Come tutti gli autocrati Putin esercita un controllo ossessivo sulla narrazione che lo riguarda, in parole o immagini: 15 anni è la condanna minacciata ai giornalisti che usano la parola guerra. Come ai tempi dell’Urss, anche oggi si cerca di decifrare chi sia nelle grazie del capo a seconda che compaia o meno nelle foto o nelle riprese ufficiali. Che cosa pensa del video del 6 marzo, dove Putin annuncia ritorsioni contro le sanzioni dell’Occidente circondato dalle belle assistenti di volo dell’Aeroflot?

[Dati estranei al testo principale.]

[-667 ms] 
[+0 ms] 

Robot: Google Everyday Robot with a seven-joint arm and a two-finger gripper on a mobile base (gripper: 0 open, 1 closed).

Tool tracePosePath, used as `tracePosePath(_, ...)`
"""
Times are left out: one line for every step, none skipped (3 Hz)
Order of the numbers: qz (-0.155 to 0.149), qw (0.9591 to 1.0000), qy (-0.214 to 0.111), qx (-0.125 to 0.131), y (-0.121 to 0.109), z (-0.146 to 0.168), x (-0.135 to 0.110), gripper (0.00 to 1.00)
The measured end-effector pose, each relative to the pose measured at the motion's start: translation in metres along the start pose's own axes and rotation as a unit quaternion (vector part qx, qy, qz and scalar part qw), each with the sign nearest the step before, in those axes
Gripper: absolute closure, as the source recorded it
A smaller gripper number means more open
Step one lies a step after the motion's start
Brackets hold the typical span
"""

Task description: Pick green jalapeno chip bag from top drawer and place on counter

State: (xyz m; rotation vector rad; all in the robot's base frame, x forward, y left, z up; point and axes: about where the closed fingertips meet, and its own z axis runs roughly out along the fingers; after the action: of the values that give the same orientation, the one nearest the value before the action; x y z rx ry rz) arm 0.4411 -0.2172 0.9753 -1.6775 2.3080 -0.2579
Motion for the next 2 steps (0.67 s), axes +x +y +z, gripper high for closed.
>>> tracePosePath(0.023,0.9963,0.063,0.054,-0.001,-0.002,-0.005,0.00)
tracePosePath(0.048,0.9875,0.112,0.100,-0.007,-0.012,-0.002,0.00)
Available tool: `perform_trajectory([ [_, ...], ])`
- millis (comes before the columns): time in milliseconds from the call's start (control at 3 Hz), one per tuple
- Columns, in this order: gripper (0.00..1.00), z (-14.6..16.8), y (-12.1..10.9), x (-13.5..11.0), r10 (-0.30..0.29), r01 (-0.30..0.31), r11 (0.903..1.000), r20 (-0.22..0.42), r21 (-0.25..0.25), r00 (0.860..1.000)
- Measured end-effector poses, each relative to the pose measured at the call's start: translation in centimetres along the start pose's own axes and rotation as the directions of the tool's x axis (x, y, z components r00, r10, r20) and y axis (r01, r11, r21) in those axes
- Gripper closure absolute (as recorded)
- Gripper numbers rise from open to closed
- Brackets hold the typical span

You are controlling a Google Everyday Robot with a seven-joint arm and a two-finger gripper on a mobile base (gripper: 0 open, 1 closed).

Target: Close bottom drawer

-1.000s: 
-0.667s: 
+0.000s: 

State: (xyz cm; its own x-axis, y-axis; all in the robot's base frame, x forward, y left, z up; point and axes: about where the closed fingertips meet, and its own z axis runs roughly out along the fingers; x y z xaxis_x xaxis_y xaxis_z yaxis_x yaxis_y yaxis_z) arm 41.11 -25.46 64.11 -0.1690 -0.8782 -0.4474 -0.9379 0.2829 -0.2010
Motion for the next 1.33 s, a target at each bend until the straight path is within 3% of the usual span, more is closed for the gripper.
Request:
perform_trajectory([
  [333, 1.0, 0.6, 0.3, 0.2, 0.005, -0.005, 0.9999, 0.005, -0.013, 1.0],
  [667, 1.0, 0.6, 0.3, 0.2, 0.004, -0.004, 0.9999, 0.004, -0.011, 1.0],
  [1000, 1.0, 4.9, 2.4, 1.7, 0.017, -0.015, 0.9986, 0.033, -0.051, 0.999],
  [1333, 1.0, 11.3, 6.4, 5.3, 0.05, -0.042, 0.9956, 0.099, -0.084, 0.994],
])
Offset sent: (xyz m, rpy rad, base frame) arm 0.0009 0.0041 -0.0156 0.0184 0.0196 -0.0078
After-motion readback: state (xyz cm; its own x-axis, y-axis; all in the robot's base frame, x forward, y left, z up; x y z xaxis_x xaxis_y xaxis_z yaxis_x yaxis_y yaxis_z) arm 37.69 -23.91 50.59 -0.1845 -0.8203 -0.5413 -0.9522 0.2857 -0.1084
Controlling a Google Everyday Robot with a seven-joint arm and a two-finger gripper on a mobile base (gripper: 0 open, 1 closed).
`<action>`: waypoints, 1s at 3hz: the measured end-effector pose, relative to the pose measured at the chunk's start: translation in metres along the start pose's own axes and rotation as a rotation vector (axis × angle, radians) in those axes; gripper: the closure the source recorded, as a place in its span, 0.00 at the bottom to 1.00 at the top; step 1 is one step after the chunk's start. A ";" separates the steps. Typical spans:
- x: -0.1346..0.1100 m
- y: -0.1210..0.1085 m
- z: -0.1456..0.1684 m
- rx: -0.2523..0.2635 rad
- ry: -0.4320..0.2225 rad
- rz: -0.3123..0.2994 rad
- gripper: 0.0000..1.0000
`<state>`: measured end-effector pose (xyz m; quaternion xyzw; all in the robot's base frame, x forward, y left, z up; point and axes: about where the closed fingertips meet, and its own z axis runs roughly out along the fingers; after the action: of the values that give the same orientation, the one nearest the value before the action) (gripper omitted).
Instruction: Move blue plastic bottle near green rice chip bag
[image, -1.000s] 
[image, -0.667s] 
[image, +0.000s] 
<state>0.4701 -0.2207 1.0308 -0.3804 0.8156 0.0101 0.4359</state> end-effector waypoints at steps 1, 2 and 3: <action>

«Ha notato che sta molto distante da chiunque incontri, 8 metri circa, che siano i capi di Stato esteri o i suoi, e invece stava molto vicino alle sue hostess? Mi ha fatto sorridere. C’è qualcosa di anacronistico in questa visione di propaganda. Sento odore di muffa. Il mondo secondo il signor P. è qualcosa da lontano dalla vita vera. È una bolla con la neve finta dentro. Ecco, ora la sta agitando».

E Zelensky, in mimetica o in maglietta militare, con la barba sfatta e le occhiaie, come colpisce, se lo colpisce, il suo occhio di narratore per immagini? Lo trova rassicurante/convincente? O è un Leonida alle Termopile?

«Zelensky era un attore di una serie comica, “Servitore del popolo”. Questo titolo è diventato il nome di un partito politico e lui come nella serie, presidente per caso. Non gli avrei dato un soldo, la sua elezione mi pareva l’effetto di un tempo sciocco e superficiale in cui la notorietà rende possibile qualunque cosa».

Ma poi… «Poi gli avvenimenti sono divenuti tragici, l’Ucraina è stata invasa e lui ha cominciato a mostrare qualità che non gli conoscevamo. Ha rifiutato diverse volte di essere “esfiltrato” verso Leopoli, più tranquilla di Kiev, o ancora, con i bombardamenti sempre più frequenti, di essere portato all’estero dai servizi segreti inglesi e dai Navy Seals americani. È consapevole che la sua vita è appesa a un filo, la sua e quella di sua moglie e delle sue figlie. Eppure ha un principio: somiglia al suo popolo, resiste. Mi tolgo il capello davanti a persone che hanno questo fegato. Ora è l’icona vivente di un popolo che resiste e soffre».

 

Lui ha detto: «Non sono io iconico, lo è l’Ucraina» «Non ne faccio un santino, sarebbe stucchevole. Ha commesso errori, anche gravi, per esempio non doveva regolarizzare nelle forze armate il battaglione Azov, che ha commesso crimini atroci. Sono cose serie queste».

 

Avremo un Linus monografico sulla guerra in Ucraina? «Lo stiamo preparando».